■ Dataset extract:

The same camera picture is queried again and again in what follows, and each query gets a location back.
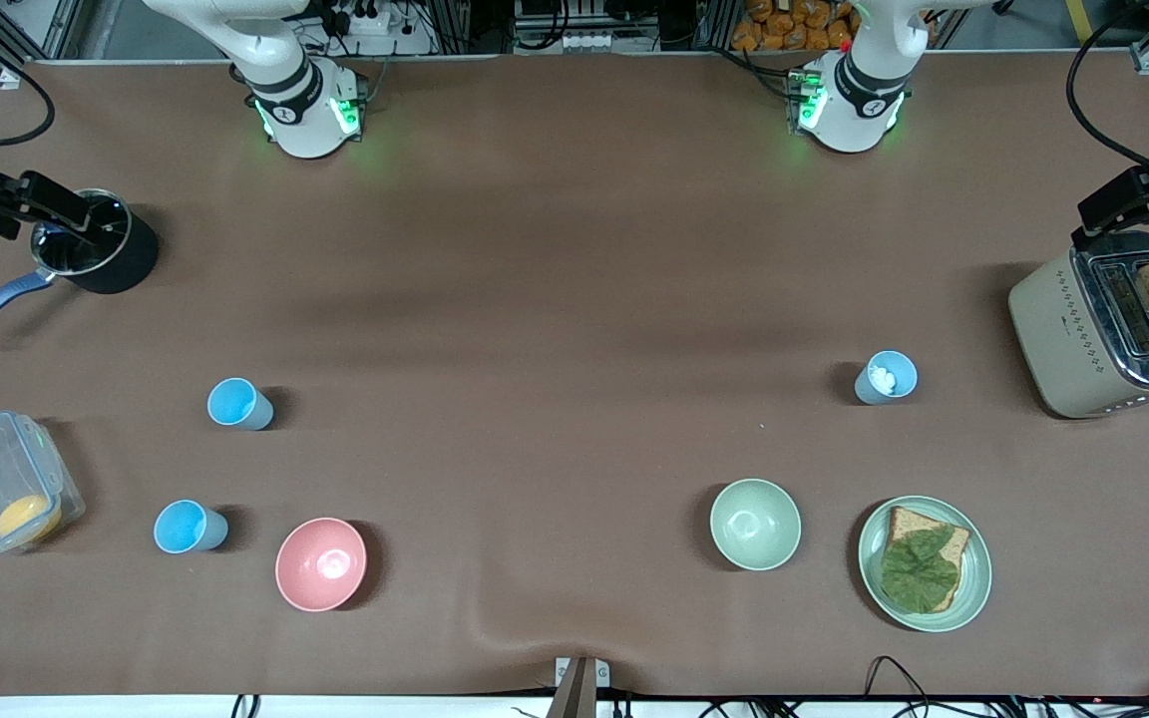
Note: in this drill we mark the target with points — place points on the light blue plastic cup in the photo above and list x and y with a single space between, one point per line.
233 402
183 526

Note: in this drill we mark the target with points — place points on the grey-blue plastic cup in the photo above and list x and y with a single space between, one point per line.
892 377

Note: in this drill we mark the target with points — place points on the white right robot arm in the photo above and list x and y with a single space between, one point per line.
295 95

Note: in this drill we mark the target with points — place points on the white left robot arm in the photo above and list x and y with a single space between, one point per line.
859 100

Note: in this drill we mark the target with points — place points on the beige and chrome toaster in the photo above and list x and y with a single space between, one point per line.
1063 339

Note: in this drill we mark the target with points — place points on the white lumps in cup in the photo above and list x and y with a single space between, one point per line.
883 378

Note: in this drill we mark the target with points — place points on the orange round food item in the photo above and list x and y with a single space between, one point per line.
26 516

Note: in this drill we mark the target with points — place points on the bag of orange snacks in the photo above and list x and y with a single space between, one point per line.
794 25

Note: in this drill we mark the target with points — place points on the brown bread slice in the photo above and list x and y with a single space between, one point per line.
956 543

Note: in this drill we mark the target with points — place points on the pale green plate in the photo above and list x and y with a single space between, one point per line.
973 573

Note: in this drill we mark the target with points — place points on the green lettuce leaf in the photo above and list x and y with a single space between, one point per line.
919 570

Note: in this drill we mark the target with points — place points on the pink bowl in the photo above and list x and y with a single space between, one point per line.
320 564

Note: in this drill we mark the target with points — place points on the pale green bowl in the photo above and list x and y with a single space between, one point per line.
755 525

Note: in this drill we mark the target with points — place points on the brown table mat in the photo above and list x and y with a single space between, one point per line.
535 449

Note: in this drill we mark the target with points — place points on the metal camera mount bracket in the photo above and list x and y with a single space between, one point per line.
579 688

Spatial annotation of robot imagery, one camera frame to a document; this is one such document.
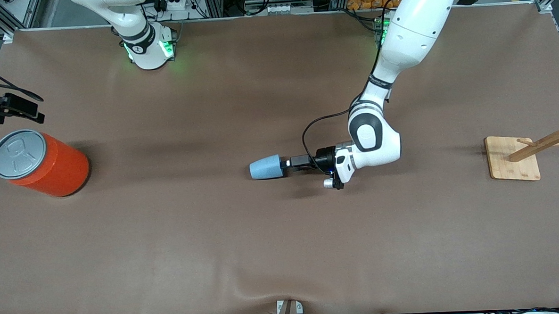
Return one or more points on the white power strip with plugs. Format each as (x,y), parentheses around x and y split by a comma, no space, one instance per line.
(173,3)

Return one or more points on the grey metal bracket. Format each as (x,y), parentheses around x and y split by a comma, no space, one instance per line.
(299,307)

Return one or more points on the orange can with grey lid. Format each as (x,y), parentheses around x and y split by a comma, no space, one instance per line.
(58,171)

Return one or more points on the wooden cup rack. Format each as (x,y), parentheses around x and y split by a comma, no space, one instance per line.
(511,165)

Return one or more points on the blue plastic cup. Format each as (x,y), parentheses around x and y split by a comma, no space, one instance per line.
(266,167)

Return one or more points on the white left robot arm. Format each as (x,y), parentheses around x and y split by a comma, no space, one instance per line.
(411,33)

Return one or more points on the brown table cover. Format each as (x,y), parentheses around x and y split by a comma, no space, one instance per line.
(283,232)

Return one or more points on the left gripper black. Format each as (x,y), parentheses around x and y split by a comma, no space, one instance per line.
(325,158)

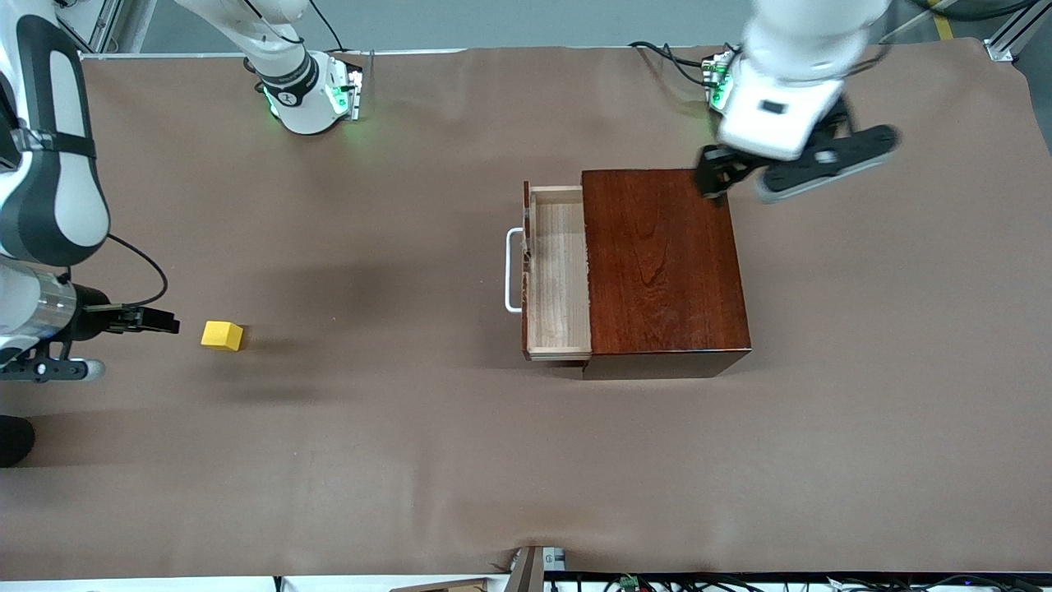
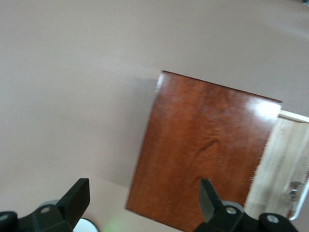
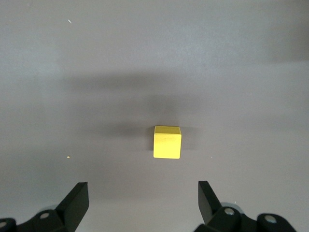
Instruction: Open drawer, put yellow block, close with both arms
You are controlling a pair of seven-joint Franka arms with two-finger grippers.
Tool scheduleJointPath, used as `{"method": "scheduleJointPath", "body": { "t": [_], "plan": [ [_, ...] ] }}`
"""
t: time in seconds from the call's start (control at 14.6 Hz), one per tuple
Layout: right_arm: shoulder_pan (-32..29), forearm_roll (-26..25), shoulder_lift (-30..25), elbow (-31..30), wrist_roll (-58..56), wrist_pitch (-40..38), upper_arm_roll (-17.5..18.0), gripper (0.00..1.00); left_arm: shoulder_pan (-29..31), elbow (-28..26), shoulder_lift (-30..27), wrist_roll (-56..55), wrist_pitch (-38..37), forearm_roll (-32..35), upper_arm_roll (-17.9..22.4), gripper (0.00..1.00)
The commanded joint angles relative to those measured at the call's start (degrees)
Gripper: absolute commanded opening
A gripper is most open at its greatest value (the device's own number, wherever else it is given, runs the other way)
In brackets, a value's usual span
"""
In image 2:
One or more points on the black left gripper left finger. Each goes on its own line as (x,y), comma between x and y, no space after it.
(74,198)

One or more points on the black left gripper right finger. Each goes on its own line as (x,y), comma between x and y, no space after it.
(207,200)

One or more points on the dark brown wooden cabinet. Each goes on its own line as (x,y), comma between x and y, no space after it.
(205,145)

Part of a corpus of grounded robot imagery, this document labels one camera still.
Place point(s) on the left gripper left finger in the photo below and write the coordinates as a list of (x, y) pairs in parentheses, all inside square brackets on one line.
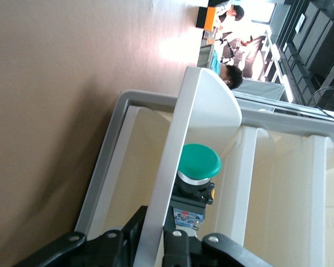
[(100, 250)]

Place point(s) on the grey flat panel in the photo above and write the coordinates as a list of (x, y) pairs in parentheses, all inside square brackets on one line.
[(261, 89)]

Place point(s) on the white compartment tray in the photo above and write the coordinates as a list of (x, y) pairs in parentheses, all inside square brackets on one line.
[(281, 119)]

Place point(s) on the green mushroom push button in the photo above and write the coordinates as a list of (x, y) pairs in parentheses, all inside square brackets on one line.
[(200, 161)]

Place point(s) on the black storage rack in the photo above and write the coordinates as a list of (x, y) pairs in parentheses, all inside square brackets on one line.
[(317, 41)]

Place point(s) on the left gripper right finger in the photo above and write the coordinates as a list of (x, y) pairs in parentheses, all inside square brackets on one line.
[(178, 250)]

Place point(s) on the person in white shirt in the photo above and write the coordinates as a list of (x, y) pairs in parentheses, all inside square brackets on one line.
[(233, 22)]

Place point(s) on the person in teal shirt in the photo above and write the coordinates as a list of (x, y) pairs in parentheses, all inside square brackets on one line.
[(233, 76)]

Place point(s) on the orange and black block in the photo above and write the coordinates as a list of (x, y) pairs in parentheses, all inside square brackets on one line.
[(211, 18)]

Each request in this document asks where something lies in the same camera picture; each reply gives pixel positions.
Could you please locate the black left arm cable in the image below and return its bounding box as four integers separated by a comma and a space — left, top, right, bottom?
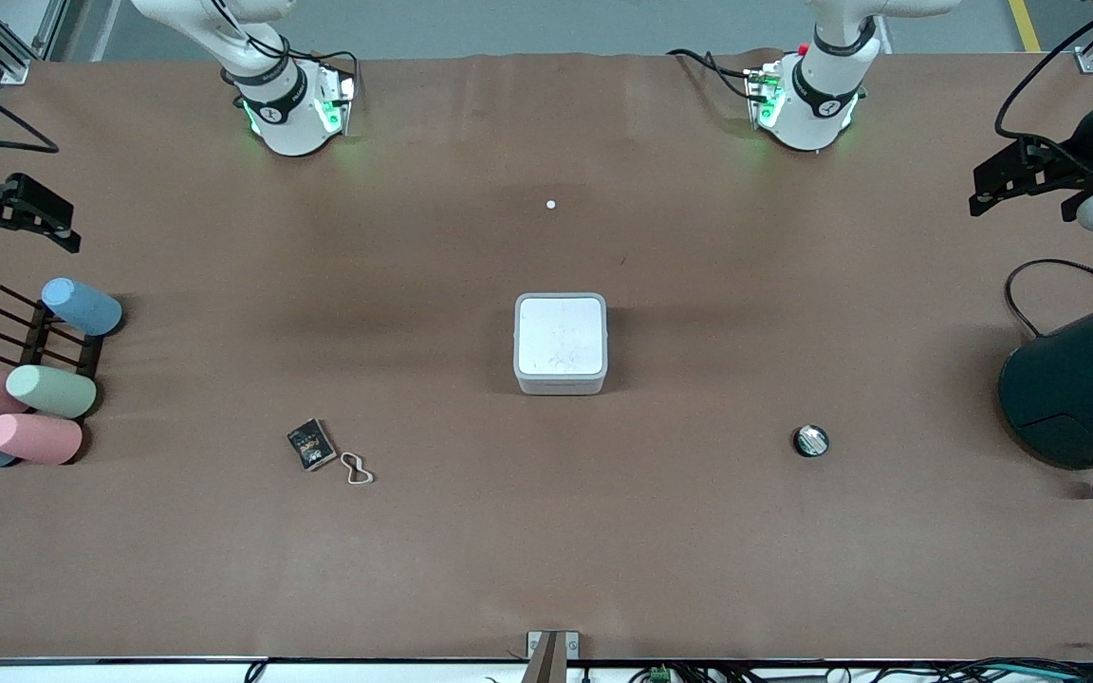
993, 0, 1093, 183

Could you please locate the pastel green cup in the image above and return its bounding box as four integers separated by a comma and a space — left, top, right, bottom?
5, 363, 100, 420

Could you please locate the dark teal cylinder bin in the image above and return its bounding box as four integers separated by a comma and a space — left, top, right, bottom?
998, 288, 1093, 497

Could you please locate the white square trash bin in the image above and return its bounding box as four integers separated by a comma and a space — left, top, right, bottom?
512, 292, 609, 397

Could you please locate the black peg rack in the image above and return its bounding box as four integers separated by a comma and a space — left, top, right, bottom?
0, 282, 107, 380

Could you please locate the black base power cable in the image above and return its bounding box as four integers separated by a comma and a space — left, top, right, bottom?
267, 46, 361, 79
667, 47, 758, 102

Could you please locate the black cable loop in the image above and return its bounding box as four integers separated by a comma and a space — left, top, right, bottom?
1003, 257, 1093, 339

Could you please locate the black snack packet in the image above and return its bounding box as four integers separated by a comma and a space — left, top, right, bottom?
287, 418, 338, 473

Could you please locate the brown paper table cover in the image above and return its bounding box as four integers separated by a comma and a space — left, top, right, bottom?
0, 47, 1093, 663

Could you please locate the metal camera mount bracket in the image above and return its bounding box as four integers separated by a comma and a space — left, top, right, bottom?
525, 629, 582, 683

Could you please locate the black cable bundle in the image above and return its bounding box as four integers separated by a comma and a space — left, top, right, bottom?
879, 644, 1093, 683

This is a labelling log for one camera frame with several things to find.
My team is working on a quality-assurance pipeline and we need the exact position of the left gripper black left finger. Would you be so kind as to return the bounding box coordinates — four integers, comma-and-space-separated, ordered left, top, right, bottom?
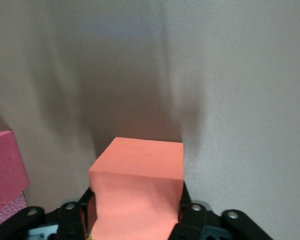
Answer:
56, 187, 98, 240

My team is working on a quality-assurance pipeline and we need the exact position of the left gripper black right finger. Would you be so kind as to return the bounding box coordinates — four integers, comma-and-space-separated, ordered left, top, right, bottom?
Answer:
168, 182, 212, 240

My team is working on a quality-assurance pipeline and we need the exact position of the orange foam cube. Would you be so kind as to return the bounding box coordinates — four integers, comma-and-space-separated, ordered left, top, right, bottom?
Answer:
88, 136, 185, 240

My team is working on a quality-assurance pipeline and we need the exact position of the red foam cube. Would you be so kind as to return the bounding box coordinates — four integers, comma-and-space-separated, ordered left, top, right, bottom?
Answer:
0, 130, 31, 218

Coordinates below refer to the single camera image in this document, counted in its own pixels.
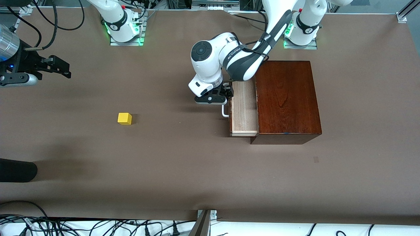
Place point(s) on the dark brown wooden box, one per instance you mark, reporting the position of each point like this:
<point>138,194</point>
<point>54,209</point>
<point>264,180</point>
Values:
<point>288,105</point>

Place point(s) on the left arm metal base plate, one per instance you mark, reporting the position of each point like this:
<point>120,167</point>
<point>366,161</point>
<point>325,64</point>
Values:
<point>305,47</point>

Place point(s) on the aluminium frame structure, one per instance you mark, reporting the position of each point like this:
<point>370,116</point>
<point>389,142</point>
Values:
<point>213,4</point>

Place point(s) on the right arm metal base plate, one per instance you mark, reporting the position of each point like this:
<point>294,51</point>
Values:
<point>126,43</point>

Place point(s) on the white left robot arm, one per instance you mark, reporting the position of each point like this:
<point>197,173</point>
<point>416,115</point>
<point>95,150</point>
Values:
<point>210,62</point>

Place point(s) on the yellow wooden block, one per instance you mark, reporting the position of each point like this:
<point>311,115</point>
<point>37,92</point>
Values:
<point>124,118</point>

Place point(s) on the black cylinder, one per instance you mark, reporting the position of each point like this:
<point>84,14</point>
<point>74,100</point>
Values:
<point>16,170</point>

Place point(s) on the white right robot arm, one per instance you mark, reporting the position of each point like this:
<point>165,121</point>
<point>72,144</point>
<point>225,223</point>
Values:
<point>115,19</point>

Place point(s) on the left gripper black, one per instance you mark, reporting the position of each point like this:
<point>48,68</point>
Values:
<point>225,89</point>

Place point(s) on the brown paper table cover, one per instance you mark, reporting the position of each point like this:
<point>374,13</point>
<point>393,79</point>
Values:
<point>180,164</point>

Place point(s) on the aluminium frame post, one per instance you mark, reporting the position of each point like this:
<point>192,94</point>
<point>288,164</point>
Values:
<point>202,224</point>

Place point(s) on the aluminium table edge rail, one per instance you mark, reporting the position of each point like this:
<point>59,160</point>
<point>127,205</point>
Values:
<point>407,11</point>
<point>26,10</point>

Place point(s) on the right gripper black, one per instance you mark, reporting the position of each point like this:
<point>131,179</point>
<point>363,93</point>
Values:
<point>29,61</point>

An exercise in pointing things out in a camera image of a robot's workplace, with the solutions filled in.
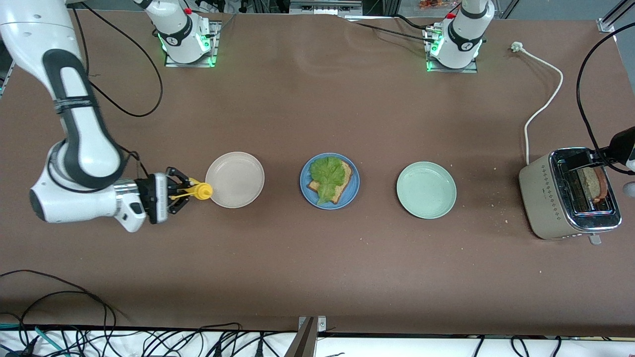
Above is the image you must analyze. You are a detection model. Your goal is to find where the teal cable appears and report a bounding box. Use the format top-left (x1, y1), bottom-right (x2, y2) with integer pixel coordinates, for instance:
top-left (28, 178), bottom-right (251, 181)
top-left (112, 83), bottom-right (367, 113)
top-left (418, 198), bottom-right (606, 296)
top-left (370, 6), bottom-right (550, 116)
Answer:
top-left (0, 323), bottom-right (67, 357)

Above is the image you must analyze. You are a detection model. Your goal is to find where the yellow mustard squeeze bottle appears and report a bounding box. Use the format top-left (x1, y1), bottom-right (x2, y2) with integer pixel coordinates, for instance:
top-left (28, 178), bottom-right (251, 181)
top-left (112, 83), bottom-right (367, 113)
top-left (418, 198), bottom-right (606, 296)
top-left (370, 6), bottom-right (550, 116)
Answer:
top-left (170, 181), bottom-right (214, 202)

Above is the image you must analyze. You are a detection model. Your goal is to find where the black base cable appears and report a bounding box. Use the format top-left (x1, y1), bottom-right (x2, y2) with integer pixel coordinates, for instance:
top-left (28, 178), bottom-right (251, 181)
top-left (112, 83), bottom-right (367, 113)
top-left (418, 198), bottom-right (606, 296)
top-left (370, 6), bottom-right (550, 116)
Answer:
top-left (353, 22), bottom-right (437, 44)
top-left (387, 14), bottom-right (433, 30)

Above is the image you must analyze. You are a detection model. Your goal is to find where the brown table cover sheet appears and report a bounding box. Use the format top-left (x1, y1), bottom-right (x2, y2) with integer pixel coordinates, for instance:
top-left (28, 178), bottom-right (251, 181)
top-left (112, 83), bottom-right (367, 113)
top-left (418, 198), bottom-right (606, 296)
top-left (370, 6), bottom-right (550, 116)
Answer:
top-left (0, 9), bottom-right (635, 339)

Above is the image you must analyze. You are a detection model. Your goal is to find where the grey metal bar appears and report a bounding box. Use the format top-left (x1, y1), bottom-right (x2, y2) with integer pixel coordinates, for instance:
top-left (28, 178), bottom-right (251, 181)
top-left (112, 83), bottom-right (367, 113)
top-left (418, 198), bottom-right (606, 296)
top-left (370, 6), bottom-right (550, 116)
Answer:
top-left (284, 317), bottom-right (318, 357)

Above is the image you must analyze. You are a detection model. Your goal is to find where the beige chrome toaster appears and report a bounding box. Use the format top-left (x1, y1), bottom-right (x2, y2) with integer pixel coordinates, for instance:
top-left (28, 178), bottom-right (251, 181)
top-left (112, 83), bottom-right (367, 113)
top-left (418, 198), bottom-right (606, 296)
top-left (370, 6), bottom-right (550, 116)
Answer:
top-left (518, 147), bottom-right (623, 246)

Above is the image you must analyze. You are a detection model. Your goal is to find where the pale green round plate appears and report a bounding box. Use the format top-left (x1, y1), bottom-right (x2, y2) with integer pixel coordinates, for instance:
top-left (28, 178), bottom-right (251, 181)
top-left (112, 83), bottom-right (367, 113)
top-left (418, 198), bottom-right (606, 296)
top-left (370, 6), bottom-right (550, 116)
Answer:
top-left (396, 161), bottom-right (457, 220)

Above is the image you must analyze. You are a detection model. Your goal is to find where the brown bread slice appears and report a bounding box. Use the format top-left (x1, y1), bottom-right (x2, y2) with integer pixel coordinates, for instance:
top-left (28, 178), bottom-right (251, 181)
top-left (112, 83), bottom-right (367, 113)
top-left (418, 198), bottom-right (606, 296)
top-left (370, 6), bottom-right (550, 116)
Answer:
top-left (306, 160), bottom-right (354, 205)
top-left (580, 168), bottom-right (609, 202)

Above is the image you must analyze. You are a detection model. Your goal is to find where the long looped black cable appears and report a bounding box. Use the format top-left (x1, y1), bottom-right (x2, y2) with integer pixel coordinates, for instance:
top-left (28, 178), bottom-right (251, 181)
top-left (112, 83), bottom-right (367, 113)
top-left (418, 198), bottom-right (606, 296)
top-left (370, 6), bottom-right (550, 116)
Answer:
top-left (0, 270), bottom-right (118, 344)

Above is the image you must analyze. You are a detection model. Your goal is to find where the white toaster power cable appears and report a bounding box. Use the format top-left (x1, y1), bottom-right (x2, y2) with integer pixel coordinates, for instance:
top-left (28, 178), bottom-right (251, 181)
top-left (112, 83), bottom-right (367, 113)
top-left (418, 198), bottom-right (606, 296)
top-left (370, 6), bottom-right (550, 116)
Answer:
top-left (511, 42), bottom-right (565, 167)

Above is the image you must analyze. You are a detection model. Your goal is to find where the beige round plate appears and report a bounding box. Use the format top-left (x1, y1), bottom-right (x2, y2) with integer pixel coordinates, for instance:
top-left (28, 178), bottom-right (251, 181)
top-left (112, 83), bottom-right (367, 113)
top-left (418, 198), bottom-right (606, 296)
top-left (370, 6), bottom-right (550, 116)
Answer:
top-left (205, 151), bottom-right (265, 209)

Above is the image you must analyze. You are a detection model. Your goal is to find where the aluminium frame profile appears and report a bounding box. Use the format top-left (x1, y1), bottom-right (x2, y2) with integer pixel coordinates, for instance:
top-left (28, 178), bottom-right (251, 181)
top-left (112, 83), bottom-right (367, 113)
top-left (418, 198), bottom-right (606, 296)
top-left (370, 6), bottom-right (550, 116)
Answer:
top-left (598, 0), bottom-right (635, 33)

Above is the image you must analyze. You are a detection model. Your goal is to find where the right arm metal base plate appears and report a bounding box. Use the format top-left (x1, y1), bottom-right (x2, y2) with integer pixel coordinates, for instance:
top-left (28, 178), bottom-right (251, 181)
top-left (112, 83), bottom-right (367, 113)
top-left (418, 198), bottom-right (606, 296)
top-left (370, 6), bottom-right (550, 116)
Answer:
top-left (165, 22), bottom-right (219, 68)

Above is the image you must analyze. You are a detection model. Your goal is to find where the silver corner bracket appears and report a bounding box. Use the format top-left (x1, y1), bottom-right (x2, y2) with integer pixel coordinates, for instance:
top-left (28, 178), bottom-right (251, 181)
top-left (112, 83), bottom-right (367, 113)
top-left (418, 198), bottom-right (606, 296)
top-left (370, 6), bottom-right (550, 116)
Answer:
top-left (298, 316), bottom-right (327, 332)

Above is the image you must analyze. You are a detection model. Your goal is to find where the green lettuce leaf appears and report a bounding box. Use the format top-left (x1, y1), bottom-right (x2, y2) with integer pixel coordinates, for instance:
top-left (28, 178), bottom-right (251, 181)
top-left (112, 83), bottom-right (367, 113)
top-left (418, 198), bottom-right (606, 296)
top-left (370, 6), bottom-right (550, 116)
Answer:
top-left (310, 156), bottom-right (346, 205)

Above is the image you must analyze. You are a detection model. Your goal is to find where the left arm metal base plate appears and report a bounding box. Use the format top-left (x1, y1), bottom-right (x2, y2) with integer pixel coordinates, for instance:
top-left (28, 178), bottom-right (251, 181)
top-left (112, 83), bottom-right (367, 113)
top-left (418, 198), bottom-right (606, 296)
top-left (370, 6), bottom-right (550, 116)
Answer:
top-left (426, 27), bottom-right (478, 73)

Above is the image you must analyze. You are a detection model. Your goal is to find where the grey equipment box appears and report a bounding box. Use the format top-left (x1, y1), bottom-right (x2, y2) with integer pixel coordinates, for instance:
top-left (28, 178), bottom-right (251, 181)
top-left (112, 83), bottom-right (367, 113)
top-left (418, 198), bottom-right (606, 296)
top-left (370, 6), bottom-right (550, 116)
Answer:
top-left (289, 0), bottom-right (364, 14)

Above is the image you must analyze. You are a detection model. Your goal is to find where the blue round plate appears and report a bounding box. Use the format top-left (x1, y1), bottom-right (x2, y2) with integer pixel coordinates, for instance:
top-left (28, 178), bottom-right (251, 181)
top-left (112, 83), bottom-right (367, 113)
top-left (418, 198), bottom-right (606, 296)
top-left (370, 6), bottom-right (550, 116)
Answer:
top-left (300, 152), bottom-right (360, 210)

■ Problem to work on: Only a number is wanted here: how many lines of the records above hold the word "foam".

■ Written answer: 2